Work to be completed:
Give back exactly the lines of the data below, starting with the line that has "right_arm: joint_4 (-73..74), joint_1" and going on through the line that has "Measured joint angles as".

** Opening Available records block **

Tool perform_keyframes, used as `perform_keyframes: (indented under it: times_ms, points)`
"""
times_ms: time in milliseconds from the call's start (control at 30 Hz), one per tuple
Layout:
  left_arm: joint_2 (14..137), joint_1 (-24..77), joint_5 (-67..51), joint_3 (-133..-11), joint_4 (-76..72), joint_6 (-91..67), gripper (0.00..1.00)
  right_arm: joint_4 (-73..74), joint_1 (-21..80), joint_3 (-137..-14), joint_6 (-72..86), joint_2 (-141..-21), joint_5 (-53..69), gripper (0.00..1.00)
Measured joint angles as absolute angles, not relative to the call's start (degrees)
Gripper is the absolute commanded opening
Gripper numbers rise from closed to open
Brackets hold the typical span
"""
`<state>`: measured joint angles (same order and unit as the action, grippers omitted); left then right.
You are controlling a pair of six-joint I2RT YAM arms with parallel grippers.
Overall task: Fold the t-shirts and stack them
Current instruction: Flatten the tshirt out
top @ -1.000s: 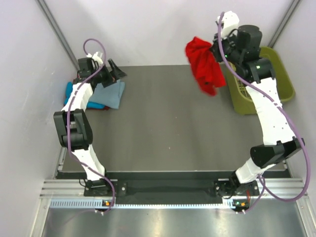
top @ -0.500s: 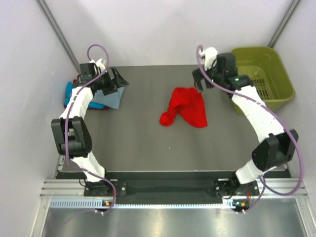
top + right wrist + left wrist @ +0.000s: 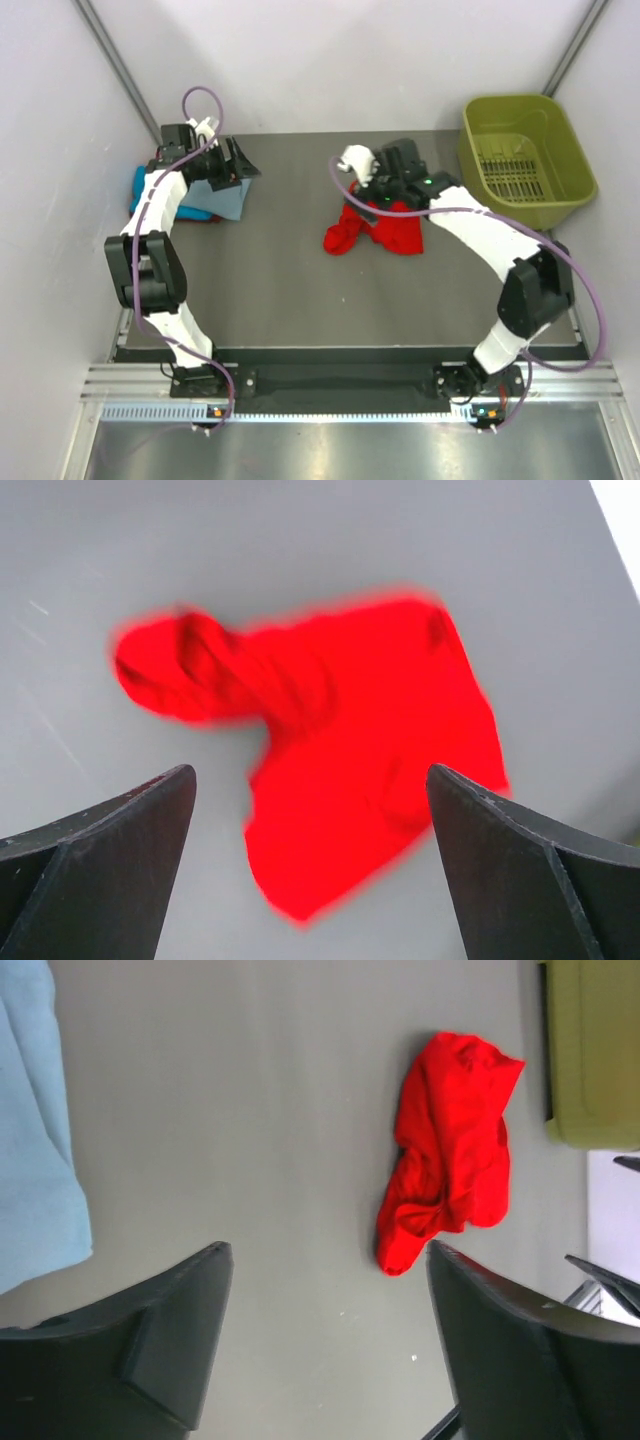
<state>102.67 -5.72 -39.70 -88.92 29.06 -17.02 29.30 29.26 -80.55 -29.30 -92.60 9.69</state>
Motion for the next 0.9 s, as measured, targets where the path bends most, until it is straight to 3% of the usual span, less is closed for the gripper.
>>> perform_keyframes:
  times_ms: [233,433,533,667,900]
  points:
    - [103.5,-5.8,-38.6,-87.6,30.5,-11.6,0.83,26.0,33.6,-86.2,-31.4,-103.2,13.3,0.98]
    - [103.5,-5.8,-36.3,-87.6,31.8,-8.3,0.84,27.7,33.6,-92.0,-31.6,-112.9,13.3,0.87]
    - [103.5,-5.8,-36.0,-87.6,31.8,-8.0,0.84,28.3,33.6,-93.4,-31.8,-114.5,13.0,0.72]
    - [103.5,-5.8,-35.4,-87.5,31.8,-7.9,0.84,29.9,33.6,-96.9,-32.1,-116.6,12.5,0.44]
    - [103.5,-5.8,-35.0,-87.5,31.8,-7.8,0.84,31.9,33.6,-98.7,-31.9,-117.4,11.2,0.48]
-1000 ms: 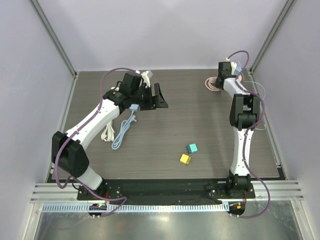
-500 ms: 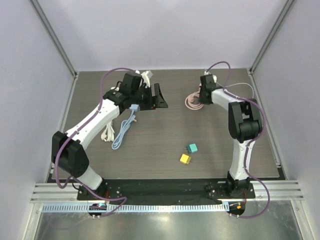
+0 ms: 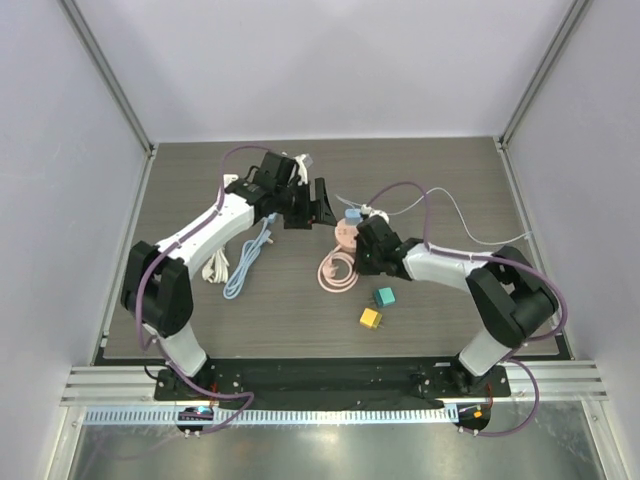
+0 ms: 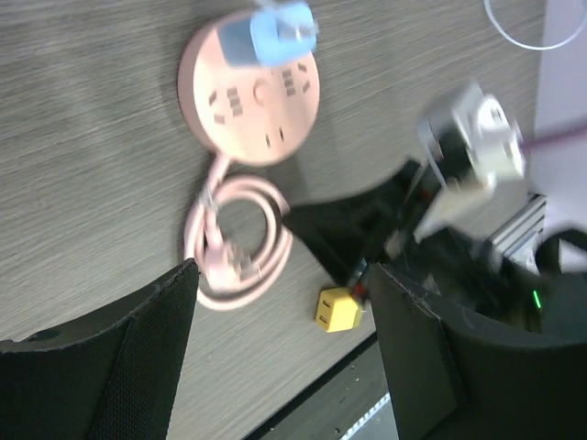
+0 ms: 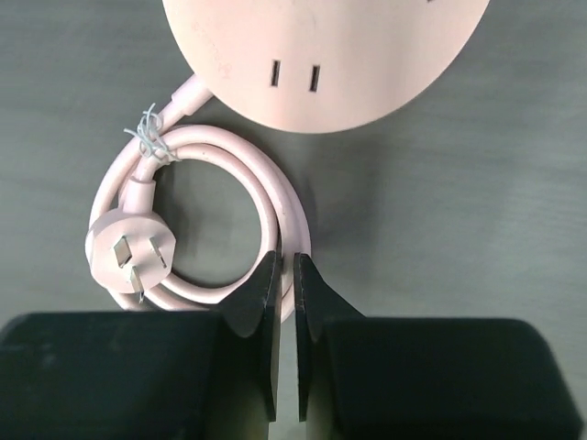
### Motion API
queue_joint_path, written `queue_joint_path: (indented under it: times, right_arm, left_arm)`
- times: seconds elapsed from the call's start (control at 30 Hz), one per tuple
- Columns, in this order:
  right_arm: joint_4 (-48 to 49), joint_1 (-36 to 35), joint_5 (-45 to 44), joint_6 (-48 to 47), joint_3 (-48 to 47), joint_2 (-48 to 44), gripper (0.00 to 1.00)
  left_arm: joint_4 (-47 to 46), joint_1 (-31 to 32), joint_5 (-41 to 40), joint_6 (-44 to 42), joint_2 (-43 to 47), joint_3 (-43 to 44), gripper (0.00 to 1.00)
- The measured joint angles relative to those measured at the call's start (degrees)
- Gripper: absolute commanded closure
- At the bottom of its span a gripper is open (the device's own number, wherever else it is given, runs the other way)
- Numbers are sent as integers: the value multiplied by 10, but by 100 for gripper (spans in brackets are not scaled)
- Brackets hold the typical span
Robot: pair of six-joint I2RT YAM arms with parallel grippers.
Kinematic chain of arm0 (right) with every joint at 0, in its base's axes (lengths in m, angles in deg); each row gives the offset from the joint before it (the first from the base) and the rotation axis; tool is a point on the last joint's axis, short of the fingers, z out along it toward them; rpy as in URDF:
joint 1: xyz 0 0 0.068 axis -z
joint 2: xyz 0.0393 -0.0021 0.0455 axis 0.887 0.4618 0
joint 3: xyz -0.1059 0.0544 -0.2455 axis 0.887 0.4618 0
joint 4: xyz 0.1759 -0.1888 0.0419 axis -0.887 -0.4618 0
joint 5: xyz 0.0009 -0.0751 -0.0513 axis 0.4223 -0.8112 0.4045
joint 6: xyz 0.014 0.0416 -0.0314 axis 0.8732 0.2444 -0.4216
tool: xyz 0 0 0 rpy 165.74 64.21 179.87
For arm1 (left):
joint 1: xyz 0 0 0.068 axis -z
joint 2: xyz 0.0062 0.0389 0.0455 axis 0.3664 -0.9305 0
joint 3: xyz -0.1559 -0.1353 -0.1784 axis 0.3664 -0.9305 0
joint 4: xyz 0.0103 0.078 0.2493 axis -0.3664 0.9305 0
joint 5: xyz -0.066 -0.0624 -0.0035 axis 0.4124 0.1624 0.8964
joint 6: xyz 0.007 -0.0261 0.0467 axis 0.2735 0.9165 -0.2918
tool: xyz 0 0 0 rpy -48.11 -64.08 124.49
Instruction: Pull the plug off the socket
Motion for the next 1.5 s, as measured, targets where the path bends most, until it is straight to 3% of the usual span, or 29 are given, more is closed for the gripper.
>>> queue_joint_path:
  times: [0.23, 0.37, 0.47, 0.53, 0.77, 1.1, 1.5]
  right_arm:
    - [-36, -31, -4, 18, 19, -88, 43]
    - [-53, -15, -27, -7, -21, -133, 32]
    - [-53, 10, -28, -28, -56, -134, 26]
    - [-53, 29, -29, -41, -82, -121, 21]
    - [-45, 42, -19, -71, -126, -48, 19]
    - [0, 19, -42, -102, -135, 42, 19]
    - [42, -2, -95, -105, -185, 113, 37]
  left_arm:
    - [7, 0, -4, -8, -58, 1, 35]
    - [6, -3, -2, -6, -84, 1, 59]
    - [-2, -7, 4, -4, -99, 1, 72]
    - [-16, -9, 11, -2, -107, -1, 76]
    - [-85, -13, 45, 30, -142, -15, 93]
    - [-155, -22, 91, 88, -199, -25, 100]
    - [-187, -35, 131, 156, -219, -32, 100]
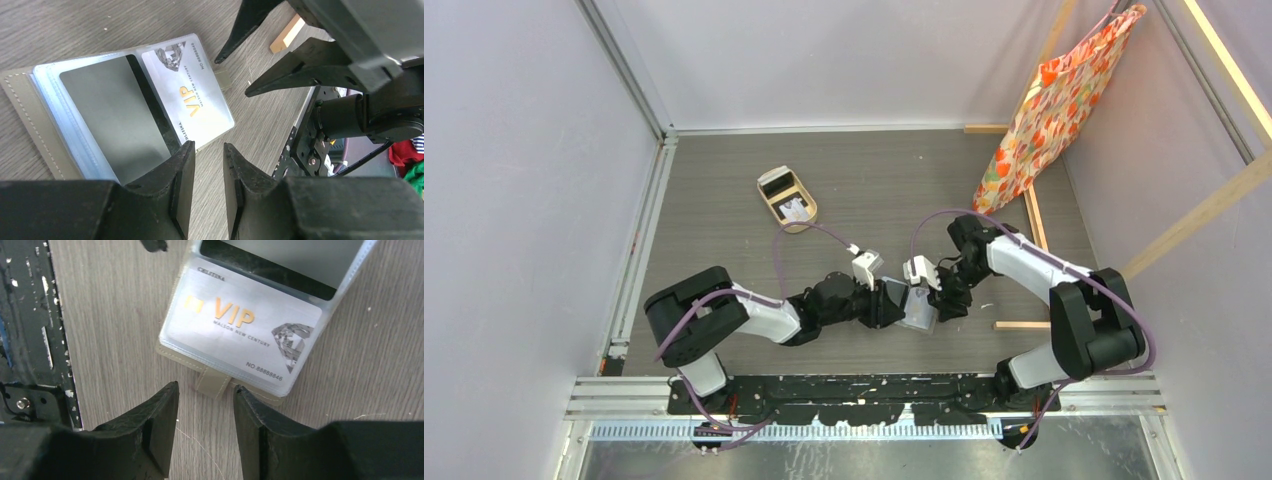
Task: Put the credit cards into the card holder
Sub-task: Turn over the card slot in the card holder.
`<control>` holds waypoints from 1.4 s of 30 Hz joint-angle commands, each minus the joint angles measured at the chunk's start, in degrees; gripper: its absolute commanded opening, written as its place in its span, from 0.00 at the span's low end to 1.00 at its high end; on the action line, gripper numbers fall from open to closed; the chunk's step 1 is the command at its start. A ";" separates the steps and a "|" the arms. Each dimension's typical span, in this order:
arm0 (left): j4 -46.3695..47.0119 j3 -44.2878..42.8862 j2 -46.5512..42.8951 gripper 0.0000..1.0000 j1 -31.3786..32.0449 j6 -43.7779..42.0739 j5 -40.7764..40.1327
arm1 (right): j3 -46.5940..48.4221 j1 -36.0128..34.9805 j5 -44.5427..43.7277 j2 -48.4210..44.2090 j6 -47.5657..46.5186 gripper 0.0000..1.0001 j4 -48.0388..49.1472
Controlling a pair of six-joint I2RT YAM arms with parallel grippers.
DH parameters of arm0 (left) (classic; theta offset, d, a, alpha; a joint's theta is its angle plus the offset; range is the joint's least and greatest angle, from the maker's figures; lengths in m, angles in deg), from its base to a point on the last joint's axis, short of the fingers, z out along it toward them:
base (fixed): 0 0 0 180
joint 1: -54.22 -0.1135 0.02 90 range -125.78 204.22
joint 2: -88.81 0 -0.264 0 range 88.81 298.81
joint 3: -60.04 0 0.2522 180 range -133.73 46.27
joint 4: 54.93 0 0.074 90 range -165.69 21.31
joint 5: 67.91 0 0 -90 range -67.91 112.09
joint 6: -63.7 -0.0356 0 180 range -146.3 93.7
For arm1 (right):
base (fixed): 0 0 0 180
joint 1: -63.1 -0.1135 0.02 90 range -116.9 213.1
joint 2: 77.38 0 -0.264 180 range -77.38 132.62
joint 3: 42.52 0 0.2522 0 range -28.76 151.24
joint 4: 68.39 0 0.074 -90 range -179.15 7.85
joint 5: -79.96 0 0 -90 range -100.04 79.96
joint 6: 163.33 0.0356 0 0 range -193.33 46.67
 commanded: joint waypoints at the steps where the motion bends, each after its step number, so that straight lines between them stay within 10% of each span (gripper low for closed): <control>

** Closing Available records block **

Output for this task:
  right_arm: joint_4 (-73..74), joint_1 (-21..80), joint_3 (-137..-14), joint_6 (-72..86), joint_2 (-141..-21), joint_5 (-53..69), gripper (0.00..1.00)
Measured joint angles as absolute angles, not relative to the call's start (degrees)

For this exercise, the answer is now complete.